Une communauté d’infortune, seule, unit le dernier roi de Pologne à ces deux autres victimes de la royauté ; et peut-être même l’échafaud de Charles Ier ni celui de Louis XVI n’ont-ils pas de quoi nous apitoyer autant que le long martyre qui a clos l’aventure déplorable de Stanislas-Auguste. A peine celui-ci a-t-il lâchement abandonné la cause de ses défenseurs, en 1792, que déjà Catherine exige de lui une honte nouvelle : elle ordonne qu’il se rende à Grodno, pour y présider une Diète qui aura à voter le second morcellement du royaume.

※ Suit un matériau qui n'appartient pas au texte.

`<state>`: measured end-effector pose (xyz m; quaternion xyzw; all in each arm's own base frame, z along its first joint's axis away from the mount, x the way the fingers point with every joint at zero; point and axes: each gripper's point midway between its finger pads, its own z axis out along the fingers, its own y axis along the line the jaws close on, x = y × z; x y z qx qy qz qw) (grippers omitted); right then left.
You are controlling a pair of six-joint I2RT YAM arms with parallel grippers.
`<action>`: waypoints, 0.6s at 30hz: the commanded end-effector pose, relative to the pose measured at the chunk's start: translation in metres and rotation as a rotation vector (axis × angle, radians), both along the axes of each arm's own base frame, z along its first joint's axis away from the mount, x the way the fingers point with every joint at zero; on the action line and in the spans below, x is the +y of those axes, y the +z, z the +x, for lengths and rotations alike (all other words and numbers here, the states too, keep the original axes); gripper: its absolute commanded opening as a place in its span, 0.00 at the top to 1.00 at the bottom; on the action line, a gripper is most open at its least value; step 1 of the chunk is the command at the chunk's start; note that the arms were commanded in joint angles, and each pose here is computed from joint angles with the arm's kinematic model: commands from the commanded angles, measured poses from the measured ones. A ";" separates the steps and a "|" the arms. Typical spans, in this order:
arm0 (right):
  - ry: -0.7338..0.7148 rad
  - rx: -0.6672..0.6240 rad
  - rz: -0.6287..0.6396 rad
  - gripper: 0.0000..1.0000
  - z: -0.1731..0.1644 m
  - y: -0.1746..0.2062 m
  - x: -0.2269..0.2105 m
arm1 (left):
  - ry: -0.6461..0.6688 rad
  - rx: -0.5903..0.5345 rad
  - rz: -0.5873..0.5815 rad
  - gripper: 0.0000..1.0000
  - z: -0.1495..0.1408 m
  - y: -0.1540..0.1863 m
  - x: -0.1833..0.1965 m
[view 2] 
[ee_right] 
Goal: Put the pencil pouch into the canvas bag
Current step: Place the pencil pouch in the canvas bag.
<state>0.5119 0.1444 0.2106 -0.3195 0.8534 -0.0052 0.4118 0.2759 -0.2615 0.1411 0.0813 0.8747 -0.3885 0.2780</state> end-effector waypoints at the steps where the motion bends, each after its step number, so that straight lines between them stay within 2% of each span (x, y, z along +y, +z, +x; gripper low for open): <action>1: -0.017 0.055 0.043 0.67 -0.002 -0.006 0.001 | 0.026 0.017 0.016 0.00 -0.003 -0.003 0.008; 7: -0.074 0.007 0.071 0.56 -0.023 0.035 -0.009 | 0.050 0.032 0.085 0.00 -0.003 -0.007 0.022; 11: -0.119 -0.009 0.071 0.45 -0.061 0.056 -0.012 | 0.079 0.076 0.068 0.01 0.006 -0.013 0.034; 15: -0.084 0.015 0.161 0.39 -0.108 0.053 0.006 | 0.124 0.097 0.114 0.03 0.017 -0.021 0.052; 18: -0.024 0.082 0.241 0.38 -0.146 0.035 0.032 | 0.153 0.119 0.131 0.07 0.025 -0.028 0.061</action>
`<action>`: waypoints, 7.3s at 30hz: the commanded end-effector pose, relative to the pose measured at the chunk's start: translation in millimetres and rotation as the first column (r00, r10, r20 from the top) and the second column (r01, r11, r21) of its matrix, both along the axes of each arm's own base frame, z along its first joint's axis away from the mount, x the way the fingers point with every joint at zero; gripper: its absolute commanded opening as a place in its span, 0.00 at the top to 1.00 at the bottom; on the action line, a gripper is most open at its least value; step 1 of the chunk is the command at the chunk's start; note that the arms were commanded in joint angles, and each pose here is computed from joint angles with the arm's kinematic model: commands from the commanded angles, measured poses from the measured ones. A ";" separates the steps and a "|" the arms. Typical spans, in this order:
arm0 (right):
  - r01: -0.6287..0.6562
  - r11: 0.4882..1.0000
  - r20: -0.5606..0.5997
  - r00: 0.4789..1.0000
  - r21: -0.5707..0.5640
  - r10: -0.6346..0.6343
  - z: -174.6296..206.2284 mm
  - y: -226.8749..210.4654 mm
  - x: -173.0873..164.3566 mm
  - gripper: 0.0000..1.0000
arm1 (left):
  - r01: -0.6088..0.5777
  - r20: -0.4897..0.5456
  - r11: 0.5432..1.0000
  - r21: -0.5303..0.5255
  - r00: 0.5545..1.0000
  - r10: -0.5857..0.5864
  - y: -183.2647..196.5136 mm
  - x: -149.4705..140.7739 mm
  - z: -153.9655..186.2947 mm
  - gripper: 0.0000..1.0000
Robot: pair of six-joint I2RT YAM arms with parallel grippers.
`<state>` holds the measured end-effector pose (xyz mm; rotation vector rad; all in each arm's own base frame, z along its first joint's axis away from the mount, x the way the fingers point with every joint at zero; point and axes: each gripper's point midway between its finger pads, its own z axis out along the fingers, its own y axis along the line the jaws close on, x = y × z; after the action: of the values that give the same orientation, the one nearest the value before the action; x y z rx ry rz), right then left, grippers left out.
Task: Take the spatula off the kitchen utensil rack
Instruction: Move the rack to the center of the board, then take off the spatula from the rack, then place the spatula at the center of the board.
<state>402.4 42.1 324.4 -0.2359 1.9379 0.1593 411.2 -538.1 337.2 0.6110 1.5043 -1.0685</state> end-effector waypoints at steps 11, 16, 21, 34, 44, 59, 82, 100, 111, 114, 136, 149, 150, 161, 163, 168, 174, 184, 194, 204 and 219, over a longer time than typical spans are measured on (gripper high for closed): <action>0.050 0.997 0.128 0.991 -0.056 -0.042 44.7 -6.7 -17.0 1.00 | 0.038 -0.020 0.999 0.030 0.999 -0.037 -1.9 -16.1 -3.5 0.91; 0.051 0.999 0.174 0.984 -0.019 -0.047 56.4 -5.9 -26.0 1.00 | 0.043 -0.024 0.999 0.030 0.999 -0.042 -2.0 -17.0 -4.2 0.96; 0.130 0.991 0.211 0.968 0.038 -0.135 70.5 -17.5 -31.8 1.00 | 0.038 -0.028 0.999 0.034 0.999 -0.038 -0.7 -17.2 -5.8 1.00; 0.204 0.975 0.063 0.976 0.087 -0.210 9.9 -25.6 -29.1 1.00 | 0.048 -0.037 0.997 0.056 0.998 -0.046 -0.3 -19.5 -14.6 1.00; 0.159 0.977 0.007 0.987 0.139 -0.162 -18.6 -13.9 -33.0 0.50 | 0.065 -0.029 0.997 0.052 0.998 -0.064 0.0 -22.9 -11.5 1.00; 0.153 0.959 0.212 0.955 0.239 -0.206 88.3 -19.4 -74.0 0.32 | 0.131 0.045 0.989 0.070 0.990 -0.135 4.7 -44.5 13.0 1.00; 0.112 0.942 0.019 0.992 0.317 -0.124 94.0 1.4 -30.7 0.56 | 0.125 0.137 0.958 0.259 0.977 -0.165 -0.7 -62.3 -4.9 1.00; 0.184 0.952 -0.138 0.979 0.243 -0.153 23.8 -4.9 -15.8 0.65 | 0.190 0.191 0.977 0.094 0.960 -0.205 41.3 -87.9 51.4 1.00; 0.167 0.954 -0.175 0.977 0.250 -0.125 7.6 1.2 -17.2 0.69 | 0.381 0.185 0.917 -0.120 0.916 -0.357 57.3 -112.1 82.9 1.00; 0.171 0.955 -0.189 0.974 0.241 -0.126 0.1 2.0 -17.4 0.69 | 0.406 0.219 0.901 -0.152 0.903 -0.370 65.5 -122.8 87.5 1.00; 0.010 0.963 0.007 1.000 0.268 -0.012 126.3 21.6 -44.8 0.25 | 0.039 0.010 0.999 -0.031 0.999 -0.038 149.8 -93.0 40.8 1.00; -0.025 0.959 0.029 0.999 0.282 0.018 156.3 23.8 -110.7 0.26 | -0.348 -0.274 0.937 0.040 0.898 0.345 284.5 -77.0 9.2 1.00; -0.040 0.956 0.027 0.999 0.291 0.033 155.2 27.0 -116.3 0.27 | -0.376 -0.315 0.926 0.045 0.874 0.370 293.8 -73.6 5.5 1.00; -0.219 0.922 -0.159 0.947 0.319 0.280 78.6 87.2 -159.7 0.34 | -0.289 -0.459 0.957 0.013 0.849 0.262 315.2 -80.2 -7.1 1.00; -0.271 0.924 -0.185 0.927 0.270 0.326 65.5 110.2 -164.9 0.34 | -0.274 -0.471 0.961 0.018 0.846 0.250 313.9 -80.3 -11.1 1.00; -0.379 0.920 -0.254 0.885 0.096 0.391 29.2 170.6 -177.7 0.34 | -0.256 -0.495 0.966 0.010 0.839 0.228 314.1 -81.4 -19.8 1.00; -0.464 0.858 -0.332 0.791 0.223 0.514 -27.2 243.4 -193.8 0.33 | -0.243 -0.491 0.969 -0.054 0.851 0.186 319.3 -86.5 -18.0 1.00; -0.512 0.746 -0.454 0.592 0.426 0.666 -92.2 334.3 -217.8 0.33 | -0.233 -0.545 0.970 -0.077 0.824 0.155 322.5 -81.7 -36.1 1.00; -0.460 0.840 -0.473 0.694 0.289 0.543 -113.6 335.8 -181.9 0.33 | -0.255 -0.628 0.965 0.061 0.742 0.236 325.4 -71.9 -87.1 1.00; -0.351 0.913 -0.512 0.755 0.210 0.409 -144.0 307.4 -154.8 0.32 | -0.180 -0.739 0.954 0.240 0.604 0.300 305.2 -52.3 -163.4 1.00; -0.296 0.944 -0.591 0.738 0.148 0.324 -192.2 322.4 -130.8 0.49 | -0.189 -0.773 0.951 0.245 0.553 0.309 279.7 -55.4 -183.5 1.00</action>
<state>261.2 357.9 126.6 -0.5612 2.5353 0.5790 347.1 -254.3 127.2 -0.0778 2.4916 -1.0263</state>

En vain le pauvre roi proteste qu’il « aimerait mieux mourir au fond d’un cachot, » que d’admettre le partage exigé ; envahi il allègue toute sorte d’excuses pour être dispensé du voyage de Grodno, invoquant sa vieillesse, ses rhumatismes, le mauvais état des routes, le manque d’argent : l’ambassadeur russe lui promet que l’Impératrice, s’il consent au départ, lui paiera ses dettes, et le malheureux finit par consentir, en présence d’une offre qui, toute sa vie, a exercé sur lui un pouvoir absolu. A Grodno, ordre de signer un manifeste convoquant la fatale Diète, — de le signer exactement à la date du 3 mai, anniversaire de cette Constitution patriotique autrefois préparée par Stanislas lui-même, et dont il s’agit maintenant d’effacer les clauses. Stanislas résiste, se débat, puis se résigne de nouveau à obéir, dans un torrent de larmes.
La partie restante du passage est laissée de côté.